======== Data records ========

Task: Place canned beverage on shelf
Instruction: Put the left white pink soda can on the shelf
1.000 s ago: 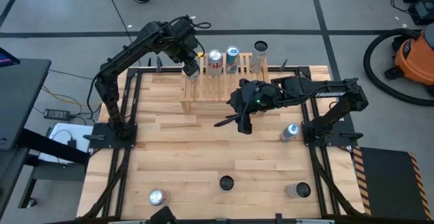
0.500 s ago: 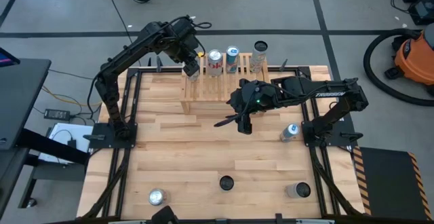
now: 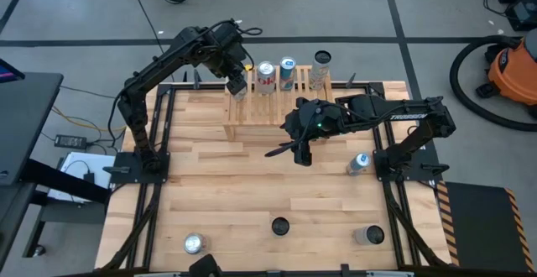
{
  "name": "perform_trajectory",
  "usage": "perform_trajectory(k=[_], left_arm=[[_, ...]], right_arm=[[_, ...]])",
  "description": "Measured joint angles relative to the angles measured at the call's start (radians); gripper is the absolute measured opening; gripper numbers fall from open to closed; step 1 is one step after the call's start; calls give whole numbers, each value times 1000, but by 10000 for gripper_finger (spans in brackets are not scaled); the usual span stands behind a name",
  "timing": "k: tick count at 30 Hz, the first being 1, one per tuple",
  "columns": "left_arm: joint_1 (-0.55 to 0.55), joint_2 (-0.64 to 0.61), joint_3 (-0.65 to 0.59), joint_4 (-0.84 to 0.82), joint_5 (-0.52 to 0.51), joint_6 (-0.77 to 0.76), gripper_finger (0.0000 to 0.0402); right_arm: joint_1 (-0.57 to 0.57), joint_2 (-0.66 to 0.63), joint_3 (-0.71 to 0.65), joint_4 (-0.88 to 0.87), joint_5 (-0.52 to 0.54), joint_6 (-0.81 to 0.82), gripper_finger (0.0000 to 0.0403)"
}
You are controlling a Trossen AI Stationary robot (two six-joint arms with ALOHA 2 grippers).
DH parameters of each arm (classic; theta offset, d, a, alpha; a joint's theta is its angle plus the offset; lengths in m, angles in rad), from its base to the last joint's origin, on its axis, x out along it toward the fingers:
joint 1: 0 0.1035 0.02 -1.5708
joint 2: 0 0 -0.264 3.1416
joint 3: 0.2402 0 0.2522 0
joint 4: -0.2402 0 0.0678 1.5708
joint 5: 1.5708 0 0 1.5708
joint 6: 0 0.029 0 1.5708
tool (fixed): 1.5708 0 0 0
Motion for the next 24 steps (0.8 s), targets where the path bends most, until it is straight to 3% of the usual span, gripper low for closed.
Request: perform_trajectory(k=[24], left_arm=[[0,3,-2,-24,0,-21,320]], right_arm=[[0,0,0,0,0,-3,257]])
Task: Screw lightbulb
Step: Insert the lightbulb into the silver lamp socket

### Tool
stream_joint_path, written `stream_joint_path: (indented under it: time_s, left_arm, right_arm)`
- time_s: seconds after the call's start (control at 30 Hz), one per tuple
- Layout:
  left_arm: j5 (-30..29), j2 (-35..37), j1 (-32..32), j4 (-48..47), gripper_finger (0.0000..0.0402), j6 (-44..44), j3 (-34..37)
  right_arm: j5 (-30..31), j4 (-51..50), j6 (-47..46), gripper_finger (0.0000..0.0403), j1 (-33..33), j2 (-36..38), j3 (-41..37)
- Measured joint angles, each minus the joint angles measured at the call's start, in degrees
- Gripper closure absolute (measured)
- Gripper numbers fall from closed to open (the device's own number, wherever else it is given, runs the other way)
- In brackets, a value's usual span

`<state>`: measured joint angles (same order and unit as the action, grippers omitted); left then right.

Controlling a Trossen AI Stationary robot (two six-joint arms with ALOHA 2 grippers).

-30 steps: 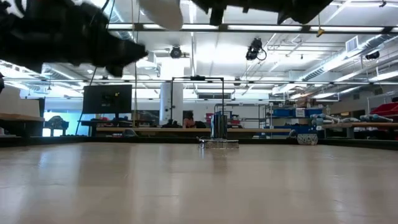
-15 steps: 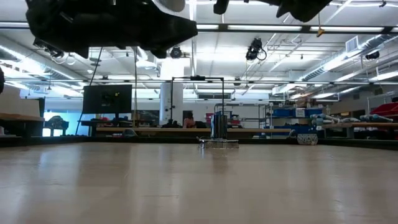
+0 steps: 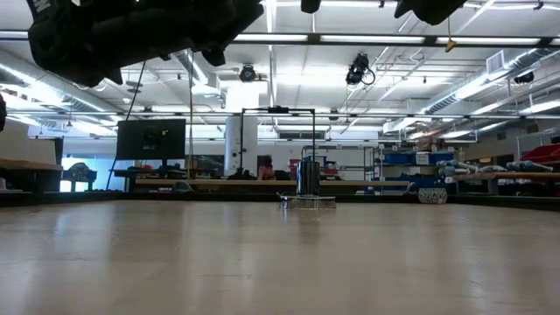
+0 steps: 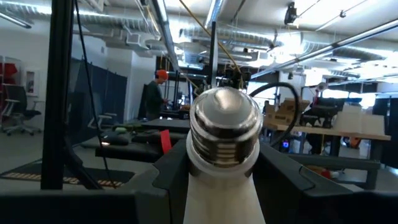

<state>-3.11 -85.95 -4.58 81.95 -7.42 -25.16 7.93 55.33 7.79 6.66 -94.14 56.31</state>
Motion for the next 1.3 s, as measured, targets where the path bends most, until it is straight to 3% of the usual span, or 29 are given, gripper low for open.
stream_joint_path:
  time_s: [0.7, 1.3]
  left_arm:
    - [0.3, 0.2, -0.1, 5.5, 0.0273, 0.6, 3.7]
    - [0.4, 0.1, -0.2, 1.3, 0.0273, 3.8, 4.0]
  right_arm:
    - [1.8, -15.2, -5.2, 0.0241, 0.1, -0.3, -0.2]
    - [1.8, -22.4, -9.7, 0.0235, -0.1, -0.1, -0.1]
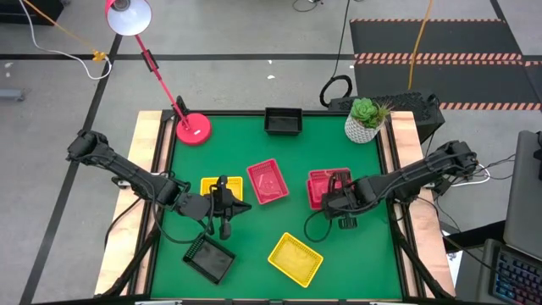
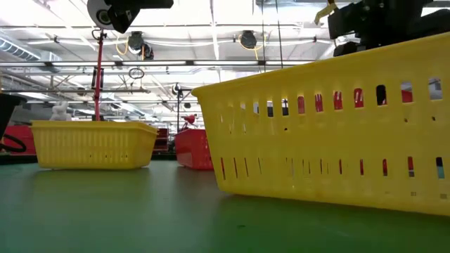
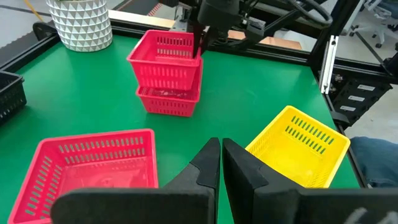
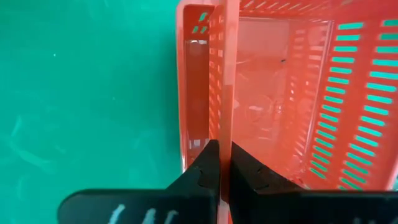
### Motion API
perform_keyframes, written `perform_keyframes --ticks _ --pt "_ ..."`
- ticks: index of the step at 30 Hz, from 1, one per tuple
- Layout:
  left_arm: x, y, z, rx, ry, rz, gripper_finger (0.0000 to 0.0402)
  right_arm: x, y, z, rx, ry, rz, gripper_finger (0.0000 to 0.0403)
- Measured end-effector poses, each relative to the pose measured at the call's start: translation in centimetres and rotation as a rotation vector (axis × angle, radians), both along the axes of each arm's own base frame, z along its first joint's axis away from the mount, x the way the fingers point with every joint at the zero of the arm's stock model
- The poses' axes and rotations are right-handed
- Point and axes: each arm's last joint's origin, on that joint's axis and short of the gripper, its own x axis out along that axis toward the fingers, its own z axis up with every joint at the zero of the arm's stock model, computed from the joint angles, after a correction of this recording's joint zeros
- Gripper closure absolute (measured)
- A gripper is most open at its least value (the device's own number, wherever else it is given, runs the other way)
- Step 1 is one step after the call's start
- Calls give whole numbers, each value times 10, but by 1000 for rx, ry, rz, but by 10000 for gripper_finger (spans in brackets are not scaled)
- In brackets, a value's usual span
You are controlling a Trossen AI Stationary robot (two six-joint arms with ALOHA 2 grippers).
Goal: Stack baskets by color
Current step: Stack the bottom red bin on the middle red bin
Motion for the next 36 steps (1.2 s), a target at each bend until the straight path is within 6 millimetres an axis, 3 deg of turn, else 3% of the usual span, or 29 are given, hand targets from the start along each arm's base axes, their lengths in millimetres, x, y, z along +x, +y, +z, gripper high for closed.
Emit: perform_keyframes --ticks 15,36 --pt "0 0 0 -2 0 1 383 -7 -1 -16 20 34 -80 401" --pt "0 0 0 0 0 0 382 -5 0 -16 60 3 -150 396"
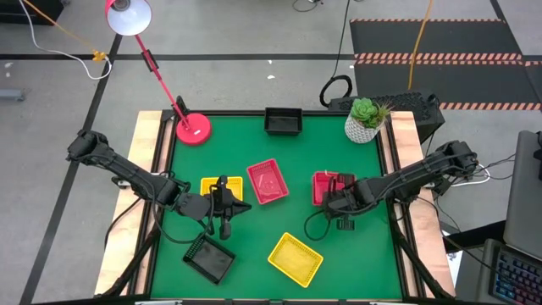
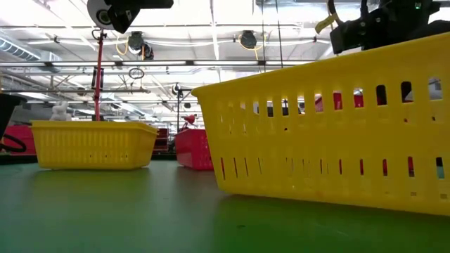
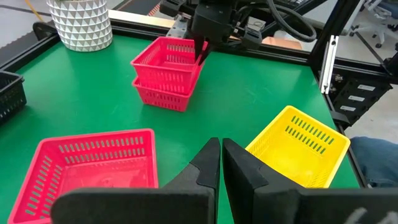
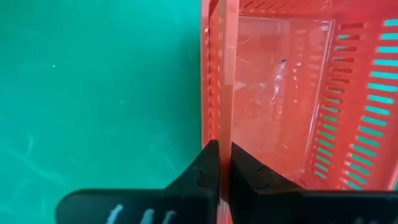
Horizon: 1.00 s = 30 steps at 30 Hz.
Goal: Stack baskets by color
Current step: Stack the bottom red bin on the middle red bin, then stack the bottom black bin on the top stacked black bins
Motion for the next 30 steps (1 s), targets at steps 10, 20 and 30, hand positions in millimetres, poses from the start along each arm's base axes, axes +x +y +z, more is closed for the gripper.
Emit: perform_keyframes --ticks 10,20,30 --pt "0 0 0 -1 0 0 382 1 -1 0 -24 -16 -21 334" --pt "0 0 0 -1 0 0 382 4 1 1 -10 -55 -20 254" --pt "0 1 0 -16 -7 34 383 6 3 1 9 -81 -64 211"
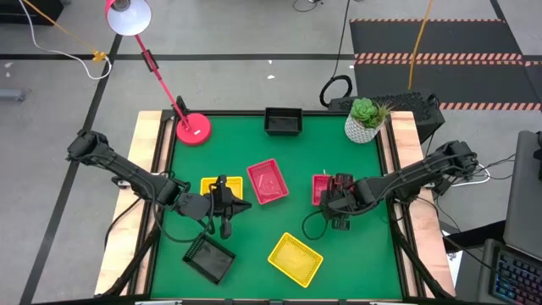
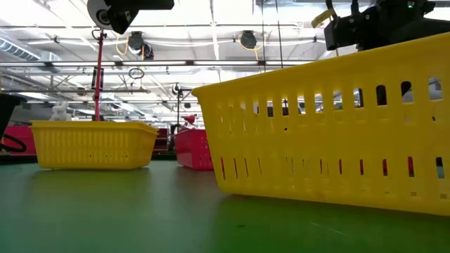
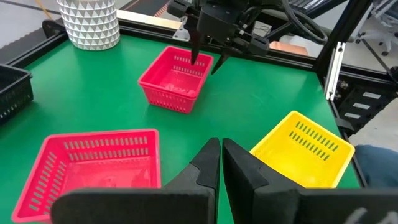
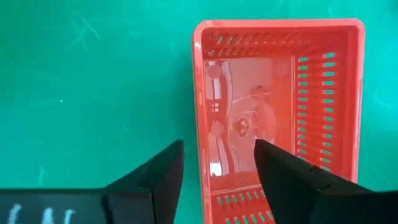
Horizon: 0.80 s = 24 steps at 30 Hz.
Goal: Stack baskets by color
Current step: Stack the bottom black bin on the top stacked black bins
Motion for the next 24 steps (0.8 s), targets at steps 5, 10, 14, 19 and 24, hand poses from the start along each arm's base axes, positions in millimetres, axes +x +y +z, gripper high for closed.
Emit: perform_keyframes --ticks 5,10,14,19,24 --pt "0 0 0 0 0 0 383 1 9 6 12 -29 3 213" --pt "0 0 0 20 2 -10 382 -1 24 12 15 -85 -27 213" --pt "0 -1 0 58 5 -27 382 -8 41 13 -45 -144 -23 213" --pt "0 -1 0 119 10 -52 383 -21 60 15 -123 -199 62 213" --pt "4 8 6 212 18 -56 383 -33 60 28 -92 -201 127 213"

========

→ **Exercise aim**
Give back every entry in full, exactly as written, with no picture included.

→ **Answer for this exercise**
Task: Place canned beverage on shelf
Instruction: Put the left white pink soda can on the shelf
1.000 s ago: 
0.500 s ago: 
now: 
{
  "name": "perform_trajectory",
  "usage": "perform_trajectory(k=[_], left_arm=[[_, ...]], right_arm=[[_, ...]])",
  "description": "Measured joint angles relative to the angles measured at the call's start (radians); gripper is the absolute measured opening; gripper numbers fall from open to closed; step 1 is one step after the call's start; calls give whole numbers, each value times 1000, but by 10000 for gripper_finger (spans in brackets are not scaled); the usual span stands behind a name",
  "timing": "k: tick count at 30 Hz, the first being 1, one per tuple",
  "columns": "left_arm: joint_1 (-0.55 to 0.55), joint_2 (-0.64 to 0.61), joint_3 (-0.65 to 0.59), joint_4 (-0.84 to 0.82), joint_5 (-0.52 to 0.51), joint_6 (-0.77 to 0.76), gripper_finger (0.0000 to 0.0402); right_arm: joint_1 (-0.57 to 0.57), joint_2 (-0.66 to 0.63), joint_3 (-0.71 to 0.65), joint_4 (-0.88 to 0.87), joint_5 (-0.52 to 0.54), joint_6 (-0.81 to 0.82), gripper_finger (0.0000 to 0.0403)"
}
You are controlling a Trossen AI Stationary robot (two six-joint arms with ALOHA 2 grippers).
DH parameters of each arm (classic; theta offset, d, a, alpha; a joint's theta is its angle plus the offset; lengths in m, angles in rad), from its base to the last joint's origin, on its axis, x out along it toward the fingers:
joint 1: 0 0.1035 0.02 -1.5708
joint 2: 0 0 -0.264 3.1416
joint 3: 0.2402 0 0.2522 0
joint 4: -0.2402 0 0.0678 1.5708
joint 5: 1.5708 0 0 1.5708
joint 6: 0 0.029 0 1.5708
tool (fixed): 1.5708 0 0 0
Motion for the next 24 steps (0.8 s), targets where the path bends most, until it is straight to 3% of the usual span, gripper low for closed.
Request: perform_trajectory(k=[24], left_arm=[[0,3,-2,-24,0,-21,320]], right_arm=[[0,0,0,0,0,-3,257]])
Task: Screw lightbulb
Step: Insert the lightbulb into the silver lamp socket

### Tool
stream_joint_path, written `stream_joint_path: (indented under it: time_s, left_arm, right_arm)`
- time_s: seconds after the call's start (control at 30 Hz), one per tuple
- Layout:
  left_arm: j5 (-30..29), j2 (-35..37), j1 (-32..32), j4 (-48..47), gripper_finger (0.0000..0.0402), j6 (-44..44), j3 (-34..37)
  right_arm: j5 (-30..31), j4 (-51..50), j6 (-47..46), gripper_finger (0.0000..0.0403), j1 (-33..33), j2 (-36..38), j3 (-41..37)
- Measured joint angles, each minus the joint angles measured at the call's start, in degrees
- Gripper closure absolute (measured)
- Gripper numbers fall from closed to open (the device's own number, wherever else it is given, runs the other way)
- In brackets, a value's usual span

`<state>`: measured joint angles (same order and unit as the action, grippers omitted); left then right.

Controlling a Trossen AI Stationary robot (two six-joint arms with ALOHA 2 grippers).

-30 steps: 
-15 steps: 
+0 steps: 
+0 steps: 

<state>-3.11 -85.95 -4.58 81.95 -7.42 -25.16 7.93 55.33 7.79 6.66 -94.14 56.31</state>
Motion for the next 1.3 s, as measured, targets where the path bends most, until it is straight to 3% of the usual span, or 29 are given, gripper low for open.
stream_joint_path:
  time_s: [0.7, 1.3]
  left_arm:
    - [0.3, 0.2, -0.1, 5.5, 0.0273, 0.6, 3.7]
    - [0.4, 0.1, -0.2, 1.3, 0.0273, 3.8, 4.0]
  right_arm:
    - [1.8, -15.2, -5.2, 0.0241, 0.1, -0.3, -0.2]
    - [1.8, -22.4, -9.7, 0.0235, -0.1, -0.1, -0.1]
### Motion API
perform_keyframes, written `perform_keyframes --ticks _ --pt "_ ..."`
- ticks: index of the step at 30 Hz, from 1, one per tuple
- Layout:
  left_arm: x, y, z, rx, ry, rz, gripper_finger (0.0000 to 0.0402)
  right_arm: x, y, z, rx, ry, rz, gripper_finger (0.0000 to 0.0403)
- Measured end-effector poses, each relative to the pose measured at the call's start: translation in centimetres and rotation as a rotation vector (axis × angle, radians), both along the axes of each arm's own base frame, z along its first joint's axis away from the mount, x the way the fingers point with every joint at the zero of the arm's stock model
- The poses' axes and rotations are right-handed
- Point and axes: each arm's last joint's origin, on that joint's axis and short of the gripper, its own x axis out along that axis toward the fingers, its own z axis up with every joint at the zero of the arm's stock model, computed from the joint angles, after a correction of this recording's joint zeros
- Gripper closure absolute (measured)
- A gripper is most open at its least value (the device's own number, wherever else it is given, runs the other way)
- Step 1 is one step after the call's start
- Calls give whole numbers, each value times 10, but by 1000 for rx, ry, rz, but by 10000 for gripper_finger (spans in brackets are not scaled)
- In brackets, a value's usual span
You are controlling a Trossen AI Stationary robot (two six-joint arms with ALOHA 2 grippers).
Goal: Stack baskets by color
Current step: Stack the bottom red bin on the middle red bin
Motion for the next 36 steps (1.2 s), a target at each bend until the straight path is within 6 millimetres an axis, 3 deg of turn, else 3% of the usual span, or 29 are given, hand targets from the start along each arm's base axes, their lengths in millimetres, x, y, z along +x, +y, +z, gripper high for closed.
Emit: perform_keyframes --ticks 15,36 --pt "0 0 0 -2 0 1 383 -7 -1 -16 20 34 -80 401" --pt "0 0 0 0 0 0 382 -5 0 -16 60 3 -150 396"
Horizon: 1.00 s = 30 steps at 30 Hz.
Goal: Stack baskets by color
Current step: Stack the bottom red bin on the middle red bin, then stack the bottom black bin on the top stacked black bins
Motion for the next 30 steps (1 s), targets at steps 10, 20 and 30, hand positions in millimetres, poses from the start along each arm's base axes, axes +x +y +z, more is closed for the gripper.
Emit: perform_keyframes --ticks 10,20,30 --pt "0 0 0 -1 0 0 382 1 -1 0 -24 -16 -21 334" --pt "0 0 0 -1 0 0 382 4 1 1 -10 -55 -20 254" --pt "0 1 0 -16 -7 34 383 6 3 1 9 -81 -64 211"
Horizon: 0.80 s = 24 steps at 30 Hz.
Goal: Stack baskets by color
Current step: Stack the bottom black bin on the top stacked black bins
Motion for the next 24 steps (0.8 s), targets at steps 5, 10, 14, 19 and 24, hand poses from the start along each arm's base axes, positions in millimetres, axes +x +y +z, gripper high for closed.
Emit: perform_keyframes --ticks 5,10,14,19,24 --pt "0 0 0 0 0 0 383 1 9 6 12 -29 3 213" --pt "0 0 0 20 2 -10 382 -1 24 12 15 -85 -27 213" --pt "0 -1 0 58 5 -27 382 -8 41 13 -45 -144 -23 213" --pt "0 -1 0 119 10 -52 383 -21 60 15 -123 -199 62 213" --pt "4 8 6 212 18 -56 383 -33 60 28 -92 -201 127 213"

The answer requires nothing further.